Observation data Epoch J2000.0 Equinox ICRS
- Constellation: Camelopardalis
- Right ascension: 05^{h} 19^{m} 27.85939^{s}
- Declination: +58° 07′ 02.5156″
- Apparent magnitude (V): 6.13

Characteristics
- Evolutionary stage: main sequence
- Spectral type: B5 V
- B−V color index: −0.031±0.005
- Variable type: Algol, SPB

Astrometry
- Radial velocity (R_{v}): 6.7±3.7 km/s
- Proper motion (μ): RA: +5.854 mas/yr Dec.: −18.517 mas/yr
- Parallax (π): 3.1987±0.0683 mas
- Distance: 1,020 ± 20 ly (313 ± 7 pc)
- Absolute magnitude (M_{V}): −0.74

Orbit
- Period (P): 6.6784±0.0010 d
- Eccentricity (e): ~0.48

Details
- Luminosity: 220.01 L_{☉}
- Other designations: 15 Cam, DV Cam, BD+57°874, HD 34233, HIP 24836, HR 1719, SAO 25125

Database references
- SIMBAD: data

= 15 Camelopardalis =

Star in the constellation Camelopardalis

15 Camelopardalis is a triple star system in the northern circumpolar constellation of Camelopardalis. It has the variable star designation DV Camelopardalis; 15 Camelopardalis is the Flamsteed designation. This is just visible to the naked eye as a dim, blue-white hued star with a baseline apparent visual magnitude of 6.13. It is a probable (99%) member of the Cas-Tau OB association.
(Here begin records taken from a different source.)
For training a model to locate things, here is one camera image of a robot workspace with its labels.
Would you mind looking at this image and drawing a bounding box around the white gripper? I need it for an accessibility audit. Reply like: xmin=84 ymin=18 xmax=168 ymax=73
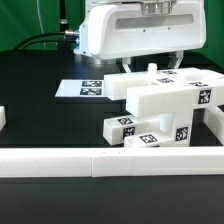
xmin=88 ymin=0 xmax=206 ymax=73

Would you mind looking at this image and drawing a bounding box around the white chair back frame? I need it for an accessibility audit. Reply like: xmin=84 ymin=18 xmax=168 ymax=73
xmin=104 ymin=68 xmax=224 ymax=117

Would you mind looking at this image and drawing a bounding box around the white chair seat part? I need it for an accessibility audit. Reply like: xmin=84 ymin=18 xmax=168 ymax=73
xmin=127 ymin=63 xmax=196 ymax=145

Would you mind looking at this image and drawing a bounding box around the white U-shaped obstacle fence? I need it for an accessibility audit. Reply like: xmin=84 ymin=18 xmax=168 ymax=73
xmin=0 ymin=105 xmax=224 ymax=178

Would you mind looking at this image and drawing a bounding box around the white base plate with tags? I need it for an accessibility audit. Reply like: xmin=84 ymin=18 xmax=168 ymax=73
xmin=55 ymin=79 xmax=104 ymax=97

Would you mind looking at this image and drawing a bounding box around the black cable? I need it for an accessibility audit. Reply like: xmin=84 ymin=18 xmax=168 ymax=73
xmin=13 ymin=29 xmax=81 ymax=52

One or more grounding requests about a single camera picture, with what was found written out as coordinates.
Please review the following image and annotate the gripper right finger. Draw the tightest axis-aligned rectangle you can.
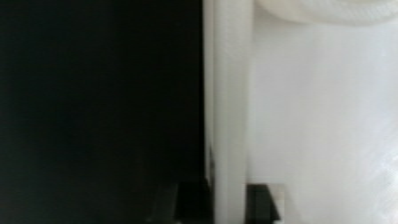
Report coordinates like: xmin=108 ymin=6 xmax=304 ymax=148
xmin=245 ymin=184 xmax=281 ymax=224

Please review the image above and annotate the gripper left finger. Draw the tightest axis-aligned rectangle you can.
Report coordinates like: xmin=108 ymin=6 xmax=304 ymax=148
xmin=174 ymin=182 xmax=213 ymax=224

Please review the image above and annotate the white square table top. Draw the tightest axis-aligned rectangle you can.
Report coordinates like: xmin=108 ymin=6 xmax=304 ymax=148
xmin=204 ymin=0 xmax=398 ymax=224
This system includes a double-lined spectroscopic binary with an orbital period of 6.7 days and a large eccentricity of around 0.48, plus a third component in a wider orbit. The close pair consist of a very slowly rotating helium-weak star plus an ordinary mid-B-type star with a more rapid rotation rate. When the Hipparcos data was analyzed, it was discovered that together they form an Algol-type eclipsing binary with a depth of about 0.2 magnitude. The third component is a slowly pulsating B-type star.